Task prompt
Output only the lines below that start at the line containing "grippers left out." and end at the line containing "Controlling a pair", with both ends kept.

Data extract
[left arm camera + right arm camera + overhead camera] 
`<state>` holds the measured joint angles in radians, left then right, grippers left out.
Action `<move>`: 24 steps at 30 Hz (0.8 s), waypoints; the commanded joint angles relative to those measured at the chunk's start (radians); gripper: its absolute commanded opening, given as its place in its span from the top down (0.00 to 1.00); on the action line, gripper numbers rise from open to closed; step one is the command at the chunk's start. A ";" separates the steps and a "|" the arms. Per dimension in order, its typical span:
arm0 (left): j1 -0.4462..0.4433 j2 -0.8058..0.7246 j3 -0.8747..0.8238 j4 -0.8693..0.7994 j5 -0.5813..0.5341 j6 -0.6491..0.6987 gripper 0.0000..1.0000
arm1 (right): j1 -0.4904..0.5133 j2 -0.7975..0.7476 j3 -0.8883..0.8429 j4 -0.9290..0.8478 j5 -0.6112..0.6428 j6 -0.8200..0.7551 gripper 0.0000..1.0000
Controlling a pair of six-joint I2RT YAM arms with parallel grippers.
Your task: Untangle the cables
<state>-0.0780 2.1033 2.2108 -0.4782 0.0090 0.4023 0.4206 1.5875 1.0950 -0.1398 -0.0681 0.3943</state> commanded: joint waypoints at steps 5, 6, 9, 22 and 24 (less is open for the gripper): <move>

Result
`<state>` holds the measured joint angles in radians, left then right, grippers left out.
Action `<move>`: 24 steps at 30 Hz (0.8 s), waypoints; the commanded joint angles relative to those measured at the chunk's start (radians); gripper: its absolute commanded opening, given as its place in its span from the top down (0.00 to 1.00); on the action line, gripper numbers rise from open to closed; step one is the command at the chunk's start. A ";" separates the steps and a "|" the arms. Per dimension in order, its typical span:
arm0 (left): j1 -0.4462..0.4433 j2 -0.8058..0.7246 j3 -0.8747..0.8238 j4 -0.8693..0.7994 j5 -0.5813..0.5341 j6 -0.6491..0.6987 gripper 0.0000..1.0000
arm1 (right): j1 -0.4904..0.5133 j2 -0.7975..0.7476 j3 -0.8883..0.8429 j4 -0.9290..0.8478 j5 -0.6112..0.6428 j6 -0.8200..0.7551 gripper 0.0000..1.0000
Controlling a pair of six-joint I2RT YAM arms with parallel grippers.

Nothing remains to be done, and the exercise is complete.